:: What you should do ::
For the records that follow, please set down exactly the lines between the one holding "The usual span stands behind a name" and the one holding "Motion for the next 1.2", inclusive, and only those.

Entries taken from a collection
--------------------
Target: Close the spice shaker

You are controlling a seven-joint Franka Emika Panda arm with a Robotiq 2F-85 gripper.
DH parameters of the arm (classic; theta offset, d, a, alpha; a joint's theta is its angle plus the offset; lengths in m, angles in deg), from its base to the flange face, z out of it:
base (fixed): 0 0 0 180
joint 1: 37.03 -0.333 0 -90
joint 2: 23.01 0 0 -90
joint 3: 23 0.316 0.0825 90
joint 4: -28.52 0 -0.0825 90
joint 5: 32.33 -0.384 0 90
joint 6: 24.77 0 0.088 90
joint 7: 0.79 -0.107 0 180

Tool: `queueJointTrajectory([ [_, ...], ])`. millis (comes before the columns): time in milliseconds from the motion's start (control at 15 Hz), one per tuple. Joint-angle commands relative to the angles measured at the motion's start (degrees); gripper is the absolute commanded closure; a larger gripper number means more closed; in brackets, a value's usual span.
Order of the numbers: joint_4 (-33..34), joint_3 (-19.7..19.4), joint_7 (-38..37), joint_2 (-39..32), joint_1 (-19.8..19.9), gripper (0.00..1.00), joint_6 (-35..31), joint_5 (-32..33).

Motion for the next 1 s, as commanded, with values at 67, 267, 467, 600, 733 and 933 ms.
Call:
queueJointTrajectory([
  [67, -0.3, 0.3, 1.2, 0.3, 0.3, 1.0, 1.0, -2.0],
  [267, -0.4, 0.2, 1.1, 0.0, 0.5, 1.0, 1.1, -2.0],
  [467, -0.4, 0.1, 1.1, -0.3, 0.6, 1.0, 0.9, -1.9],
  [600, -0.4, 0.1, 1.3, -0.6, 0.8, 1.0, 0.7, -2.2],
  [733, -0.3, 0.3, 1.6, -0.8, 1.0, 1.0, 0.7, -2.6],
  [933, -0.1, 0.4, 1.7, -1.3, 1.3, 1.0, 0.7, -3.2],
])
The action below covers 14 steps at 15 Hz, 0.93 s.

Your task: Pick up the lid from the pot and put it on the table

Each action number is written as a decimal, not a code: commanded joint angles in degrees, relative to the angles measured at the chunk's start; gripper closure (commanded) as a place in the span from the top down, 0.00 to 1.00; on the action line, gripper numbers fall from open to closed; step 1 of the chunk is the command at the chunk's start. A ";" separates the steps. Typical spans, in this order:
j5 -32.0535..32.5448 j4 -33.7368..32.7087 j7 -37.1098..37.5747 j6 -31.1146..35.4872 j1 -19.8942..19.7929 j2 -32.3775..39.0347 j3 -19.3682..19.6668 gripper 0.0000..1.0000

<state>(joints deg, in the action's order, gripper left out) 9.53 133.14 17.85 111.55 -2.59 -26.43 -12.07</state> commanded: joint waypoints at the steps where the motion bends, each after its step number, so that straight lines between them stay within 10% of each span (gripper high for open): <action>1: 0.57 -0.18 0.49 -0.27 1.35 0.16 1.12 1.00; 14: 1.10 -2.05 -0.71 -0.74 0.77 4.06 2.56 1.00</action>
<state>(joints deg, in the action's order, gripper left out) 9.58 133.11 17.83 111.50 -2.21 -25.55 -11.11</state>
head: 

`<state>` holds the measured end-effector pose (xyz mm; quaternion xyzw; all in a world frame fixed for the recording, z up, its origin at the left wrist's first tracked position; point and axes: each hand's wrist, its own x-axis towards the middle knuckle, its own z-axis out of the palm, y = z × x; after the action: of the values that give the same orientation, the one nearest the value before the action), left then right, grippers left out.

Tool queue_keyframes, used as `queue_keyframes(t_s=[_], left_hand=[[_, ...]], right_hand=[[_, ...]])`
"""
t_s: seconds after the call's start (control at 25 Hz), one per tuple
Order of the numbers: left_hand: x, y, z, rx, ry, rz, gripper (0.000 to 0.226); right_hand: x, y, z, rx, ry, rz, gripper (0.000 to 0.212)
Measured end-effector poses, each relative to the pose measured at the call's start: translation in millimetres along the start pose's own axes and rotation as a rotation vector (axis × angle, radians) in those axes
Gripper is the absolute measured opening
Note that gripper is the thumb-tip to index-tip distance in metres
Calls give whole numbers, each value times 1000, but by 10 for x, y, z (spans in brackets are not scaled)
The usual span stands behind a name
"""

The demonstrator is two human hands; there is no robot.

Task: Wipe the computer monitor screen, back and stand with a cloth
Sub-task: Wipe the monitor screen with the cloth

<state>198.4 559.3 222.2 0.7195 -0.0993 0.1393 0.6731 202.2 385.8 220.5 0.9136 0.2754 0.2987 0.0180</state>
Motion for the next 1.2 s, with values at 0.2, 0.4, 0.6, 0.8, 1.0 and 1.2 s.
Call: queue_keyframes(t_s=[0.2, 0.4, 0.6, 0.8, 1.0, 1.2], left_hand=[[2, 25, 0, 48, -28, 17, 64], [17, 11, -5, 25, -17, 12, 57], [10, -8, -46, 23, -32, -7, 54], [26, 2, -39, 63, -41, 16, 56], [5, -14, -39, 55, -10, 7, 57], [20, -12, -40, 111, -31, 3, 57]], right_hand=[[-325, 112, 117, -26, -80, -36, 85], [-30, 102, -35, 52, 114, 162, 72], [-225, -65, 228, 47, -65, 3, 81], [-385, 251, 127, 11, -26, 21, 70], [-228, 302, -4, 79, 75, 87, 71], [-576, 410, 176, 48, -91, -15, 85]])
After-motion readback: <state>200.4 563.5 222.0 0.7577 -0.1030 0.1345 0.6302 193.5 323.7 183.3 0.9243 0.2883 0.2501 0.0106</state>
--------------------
:: Solution ::
The usual span stands behind a name
"""

The demonstrator is two human hands; there is no robot.

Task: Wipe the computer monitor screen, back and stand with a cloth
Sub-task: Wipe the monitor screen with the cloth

<state>198.4 559.3 222.2 0.7195 -0.0993 0.1393 0.6731 202.2 385.8 220.5 0.9136 0.2754 0.2987 0.0180</state>
Motion for the next 1.2 s, with values at 0.2, 0.4, 0.6, 0.8, 1.0 and 1.2 s.

This output is complete as it stands.